PATTERN Cited by 1 source
Asset Bundle Single-Command Deployment¶
Asset Bundle Single-Command Deployment is the pattern of packaging an entire data + AI pipeline (orchestration, inference calls, schemas, storage references, configuration) as a single declarative bundle deployable + runnable with one command — so a non-platform-expert operator can run, update, and re-deploy the pipeline without touching the underlying multi-service architecture.
Problem¶
Production data + AI pipelines compose multiple services: object storage, governance catalog, table format, orchestrator, model endpoints, compute. Standing one up traditionally requires:
- Wiring permissions across services.
- Coordinating deploy artifacts across CI / IaC / notebook tools.

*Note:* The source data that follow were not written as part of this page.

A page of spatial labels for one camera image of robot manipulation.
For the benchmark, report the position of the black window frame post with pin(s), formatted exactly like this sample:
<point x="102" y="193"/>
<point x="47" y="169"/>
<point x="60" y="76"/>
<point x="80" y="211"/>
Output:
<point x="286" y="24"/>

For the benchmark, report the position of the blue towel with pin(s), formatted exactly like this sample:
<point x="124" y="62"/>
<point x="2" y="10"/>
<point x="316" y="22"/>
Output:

- Maintaining version compatibility across service boundaries.
- Handing over a runbook to whoever operates it after.
This is a high bar for partner organisations (nonprofits, academic collaborators, internal teams without platform engineers) who just want to run the pipeline against their archive without learning the underlying platform.
Solution¶
Package the full pipeline as a declarative bundle with:
- Pipeline logic (notebooks / SQL / DataFrame jobs).
- Orchestration topology (Lakeflow Job DAG with task dependencies, schedule, compute targets).
- Storage references (Volume + Delta table names; content is a config parameter, not part of the bundle).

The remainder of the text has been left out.